What’s Your Donor Retention?

As fundraisers, we often focus far more energy on finding NEW donors rather than retaining the ones we have. We are in constant pursuit of elusive new donors and devising clever ways to get them to notice us. Our boards obsess over “increasing our visibility” and “making sure people know who we are.” Meanwhile, we are hemorrhaging donors who already DO know us and have taken the critical first step of making a gift, often because we aren’t welcoming them into our organization and making their first giving experience with us memorable.

We’ve been talking about donor turnover for a while, but retention data is still abysmal. According to AFP’s Fundraising Effectiveness Project, donor retention rates for new donors have been declining steadily for several years. Overall donor retention hovers between 40-45%, meaning that for every ten donors we had last year, only four of them will give to us again this year. New donor retention is even worse; statistically, of every ten donors that give to you for the first time, only 1 or 2 out of ten will give again.

How do we buck this trend and keep more of our donors? We must work harder for the SECOND gift! We can’t take new donors for granted and just hope/assume/pray that they will give to us again. We have an opportunity to help our donors feel part of something important and remind them that they are part of a larger group of people who share their values and care about our work.

Our long-time client Kino Border Initiative has prioritized strategies for donor retention and has seen steady improvement, from 46% in 2019 to 56% last year. It can be done!

Here are some time-tested tips for improving donor retention:

1.    Monitor your donor retention data!

You can’t tell whether your strategies are working if you don’t know your donor retention data. Most CRMs on the market have built in reports and even clever dashboard widgets that can provide data on overall and new donor retention. Some will even tell you which donors are in danger of lapsing! Track and report on this data, just like you do with dollars raised.

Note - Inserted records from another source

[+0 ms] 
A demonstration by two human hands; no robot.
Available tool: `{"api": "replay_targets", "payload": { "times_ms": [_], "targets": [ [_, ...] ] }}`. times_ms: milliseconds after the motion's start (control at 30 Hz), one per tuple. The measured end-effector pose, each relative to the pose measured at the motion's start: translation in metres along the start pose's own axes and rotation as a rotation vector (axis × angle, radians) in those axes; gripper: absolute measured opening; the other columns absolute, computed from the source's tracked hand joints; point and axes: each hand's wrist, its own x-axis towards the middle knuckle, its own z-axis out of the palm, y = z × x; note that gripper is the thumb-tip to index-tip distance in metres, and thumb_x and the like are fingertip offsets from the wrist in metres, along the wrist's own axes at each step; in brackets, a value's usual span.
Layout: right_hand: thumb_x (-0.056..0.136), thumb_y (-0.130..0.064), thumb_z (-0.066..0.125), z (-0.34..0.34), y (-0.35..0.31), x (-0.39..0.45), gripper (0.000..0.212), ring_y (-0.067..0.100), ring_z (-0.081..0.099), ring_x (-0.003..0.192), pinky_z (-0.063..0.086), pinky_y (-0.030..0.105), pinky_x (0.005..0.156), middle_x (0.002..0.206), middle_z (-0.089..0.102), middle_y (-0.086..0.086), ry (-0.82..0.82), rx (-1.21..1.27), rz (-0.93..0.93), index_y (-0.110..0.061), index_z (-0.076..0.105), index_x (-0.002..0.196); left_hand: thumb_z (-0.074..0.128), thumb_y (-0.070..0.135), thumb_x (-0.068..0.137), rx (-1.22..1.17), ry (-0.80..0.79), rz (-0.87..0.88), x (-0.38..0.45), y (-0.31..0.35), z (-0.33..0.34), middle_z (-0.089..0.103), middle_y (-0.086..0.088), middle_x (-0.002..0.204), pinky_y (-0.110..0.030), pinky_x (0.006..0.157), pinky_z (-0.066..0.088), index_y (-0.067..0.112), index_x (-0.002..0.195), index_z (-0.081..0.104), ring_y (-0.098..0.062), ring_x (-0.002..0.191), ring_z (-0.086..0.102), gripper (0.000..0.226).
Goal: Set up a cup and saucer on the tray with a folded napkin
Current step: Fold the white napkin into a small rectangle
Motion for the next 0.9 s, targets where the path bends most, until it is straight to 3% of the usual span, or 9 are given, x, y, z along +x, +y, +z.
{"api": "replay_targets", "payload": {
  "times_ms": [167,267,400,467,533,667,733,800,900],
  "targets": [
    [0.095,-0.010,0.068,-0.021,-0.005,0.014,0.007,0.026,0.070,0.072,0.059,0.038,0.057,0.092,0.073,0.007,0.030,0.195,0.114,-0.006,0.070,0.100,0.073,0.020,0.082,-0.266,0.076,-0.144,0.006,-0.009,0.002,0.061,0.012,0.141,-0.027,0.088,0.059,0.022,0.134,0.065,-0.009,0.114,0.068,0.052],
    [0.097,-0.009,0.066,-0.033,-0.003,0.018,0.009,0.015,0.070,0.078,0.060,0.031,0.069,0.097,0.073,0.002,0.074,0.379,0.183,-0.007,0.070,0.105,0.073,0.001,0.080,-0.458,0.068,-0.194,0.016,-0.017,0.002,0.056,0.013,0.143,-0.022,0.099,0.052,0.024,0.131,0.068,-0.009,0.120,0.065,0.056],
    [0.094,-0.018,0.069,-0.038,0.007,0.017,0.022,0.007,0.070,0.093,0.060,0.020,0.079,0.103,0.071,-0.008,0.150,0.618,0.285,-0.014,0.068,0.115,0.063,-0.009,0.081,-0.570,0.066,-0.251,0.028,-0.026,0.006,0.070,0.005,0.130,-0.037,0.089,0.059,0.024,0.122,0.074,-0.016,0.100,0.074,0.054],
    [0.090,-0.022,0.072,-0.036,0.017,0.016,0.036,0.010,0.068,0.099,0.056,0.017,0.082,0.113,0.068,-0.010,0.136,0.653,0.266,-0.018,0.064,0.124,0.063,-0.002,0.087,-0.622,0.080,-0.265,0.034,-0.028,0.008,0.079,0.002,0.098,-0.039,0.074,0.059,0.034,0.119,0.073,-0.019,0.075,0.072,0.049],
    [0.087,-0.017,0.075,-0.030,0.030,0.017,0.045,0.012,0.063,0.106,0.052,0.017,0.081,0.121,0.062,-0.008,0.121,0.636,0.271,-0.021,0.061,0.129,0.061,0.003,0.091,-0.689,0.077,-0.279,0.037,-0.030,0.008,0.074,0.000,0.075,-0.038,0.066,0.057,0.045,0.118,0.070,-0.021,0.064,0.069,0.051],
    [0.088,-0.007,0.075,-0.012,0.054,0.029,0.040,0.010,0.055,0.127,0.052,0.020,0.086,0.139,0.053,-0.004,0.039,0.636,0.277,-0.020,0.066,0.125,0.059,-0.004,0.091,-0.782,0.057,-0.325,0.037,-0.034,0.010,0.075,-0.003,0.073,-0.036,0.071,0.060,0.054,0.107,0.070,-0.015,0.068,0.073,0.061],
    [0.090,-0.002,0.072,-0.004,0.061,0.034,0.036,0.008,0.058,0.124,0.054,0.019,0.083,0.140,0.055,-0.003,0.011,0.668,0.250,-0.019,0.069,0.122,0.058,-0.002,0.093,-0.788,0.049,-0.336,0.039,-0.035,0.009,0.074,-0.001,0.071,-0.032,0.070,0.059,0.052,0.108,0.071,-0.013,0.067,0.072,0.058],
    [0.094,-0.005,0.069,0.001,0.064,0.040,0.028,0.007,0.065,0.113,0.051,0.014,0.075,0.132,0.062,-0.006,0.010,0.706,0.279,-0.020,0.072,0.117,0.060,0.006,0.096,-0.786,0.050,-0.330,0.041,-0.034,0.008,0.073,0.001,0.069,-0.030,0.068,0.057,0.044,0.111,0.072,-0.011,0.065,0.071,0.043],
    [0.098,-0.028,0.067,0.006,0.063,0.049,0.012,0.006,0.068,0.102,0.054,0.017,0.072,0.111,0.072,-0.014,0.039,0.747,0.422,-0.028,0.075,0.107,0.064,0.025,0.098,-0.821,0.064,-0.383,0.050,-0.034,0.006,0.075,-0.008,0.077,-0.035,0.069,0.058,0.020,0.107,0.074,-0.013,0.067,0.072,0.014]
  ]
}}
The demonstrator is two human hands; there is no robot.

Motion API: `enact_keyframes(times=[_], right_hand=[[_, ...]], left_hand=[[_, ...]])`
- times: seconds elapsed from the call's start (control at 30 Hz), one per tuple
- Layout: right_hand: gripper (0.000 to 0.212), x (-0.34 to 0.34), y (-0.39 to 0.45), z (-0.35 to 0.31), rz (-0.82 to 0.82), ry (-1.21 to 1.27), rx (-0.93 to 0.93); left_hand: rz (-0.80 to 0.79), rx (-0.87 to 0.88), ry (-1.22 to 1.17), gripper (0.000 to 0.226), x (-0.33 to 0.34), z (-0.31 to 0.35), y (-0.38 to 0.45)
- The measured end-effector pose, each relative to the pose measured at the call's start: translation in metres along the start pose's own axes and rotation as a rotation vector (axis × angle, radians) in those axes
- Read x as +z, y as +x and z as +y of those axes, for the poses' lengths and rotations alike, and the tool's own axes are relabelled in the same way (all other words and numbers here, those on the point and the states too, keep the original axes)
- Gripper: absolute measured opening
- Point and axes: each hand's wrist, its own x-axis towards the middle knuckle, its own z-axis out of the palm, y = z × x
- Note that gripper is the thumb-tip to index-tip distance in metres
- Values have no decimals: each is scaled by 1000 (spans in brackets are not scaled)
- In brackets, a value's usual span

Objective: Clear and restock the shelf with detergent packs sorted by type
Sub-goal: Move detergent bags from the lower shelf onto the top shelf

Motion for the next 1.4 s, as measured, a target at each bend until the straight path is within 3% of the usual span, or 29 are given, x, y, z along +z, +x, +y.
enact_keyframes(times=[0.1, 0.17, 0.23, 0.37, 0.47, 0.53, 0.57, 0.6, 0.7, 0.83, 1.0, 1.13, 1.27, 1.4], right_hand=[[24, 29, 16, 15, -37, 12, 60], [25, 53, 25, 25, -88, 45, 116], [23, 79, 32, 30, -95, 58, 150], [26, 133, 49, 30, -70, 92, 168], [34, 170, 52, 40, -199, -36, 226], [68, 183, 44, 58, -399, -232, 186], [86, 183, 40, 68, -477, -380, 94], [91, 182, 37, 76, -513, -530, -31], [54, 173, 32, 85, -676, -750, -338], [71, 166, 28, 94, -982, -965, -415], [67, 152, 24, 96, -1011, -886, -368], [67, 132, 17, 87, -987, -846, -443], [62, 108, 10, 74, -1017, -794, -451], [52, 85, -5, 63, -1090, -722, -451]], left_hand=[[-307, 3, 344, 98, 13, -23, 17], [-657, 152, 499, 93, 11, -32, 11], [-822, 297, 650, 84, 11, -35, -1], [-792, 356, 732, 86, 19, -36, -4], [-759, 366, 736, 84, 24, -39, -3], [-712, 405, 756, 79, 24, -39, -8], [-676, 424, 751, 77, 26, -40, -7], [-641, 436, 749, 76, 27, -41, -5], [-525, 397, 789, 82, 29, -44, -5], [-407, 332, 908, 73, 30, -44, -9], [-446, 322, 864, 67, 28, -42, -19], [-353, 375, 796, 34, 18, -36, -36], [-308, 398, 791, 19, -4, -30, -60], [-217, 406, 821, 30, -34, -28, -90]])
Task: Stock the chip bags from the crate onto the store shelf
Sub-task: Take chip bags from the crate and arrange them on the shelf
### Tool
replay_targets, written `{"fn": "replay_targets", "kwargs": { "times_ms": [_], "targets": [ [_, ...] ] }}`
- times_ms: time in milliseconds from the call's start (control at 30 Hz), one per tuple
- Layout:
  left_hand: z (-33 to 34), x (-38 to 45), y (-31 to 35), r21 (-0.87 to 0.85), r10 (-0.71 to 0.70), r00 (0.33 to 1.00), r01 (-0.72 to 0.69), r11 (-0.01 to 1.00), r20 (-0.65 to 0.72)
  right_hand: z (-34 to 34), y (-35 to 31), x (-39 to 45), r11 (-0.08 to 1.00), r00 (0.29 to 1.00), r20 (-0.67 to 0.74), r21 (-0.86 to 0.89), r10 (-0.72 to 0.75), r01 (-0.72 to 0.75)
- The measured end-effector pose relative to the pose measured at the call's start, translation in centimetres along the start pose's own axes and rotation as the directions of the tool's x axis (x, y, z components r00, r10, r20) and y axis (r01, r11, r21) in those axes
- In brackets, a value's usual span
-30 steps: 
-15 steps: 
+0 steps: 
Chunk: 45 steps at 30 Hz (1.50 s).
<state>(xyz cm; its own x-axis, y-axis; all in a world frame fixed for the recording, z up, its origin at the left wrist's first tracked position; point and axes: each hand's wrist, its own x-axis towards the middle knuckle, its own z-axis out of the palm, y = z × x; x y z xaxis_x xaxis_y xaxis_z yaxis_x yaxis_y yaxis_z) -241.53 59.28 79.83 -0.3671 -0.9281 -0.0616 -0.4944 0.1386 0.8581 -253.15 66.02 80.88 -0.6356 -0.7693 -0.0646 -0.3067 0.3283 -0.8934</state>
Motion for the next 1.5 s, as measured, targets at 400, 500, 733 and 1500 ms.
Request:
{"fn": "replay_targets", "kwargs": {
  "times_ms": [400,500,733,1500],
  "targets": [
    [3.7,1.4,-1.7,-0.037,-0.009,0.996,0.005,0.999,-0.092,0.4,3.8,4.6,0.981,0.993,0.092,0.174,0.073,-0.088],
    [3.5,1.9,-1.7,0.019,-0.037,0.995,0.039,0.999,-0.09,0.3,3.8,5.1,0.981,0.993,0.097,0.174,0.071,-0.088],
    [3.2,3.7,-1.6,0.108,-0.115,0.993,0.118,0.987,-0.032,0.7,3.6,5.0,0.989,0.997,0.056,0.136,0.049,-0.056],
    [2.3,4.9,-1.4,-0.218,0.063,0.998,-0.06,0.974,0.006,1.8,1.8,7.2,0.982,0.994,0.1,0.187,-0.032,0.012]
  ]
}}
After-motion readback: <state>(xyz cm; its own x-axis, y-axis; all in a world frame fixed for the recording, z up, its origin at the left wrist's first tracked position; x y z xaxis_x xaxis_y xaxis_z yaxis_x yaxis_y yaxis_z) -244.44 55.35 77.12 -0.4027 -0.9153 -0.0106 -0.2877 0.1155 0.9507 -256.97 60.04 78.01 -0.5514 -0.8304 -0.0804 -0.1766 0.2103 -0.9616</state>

2.    Create a special welcome letter for new donors.

Don’t just use the same general acknowledgement letter … make the first gift feel special! The number one reason that donors report for why they don’t give again is that they didn’t remember making their initial gift in the first place! Shame on us for not making it memorable.

3.    Send a welcome packet to new donors.

Even better than the first-time donor thank-you letter is a welcome packet that provides a little extra information about your organization. Enclose a copy of your most recent newsletter or annual report. Maybe send a sticker or some other small token your new donor can display to show that they are part of your organizational family. Once again, make it memorable! Habitat for Humanity once sent me a small nail as a symbol of welcome. I’ve never forgotten it!

4.    Send a series of new donor welcome emails.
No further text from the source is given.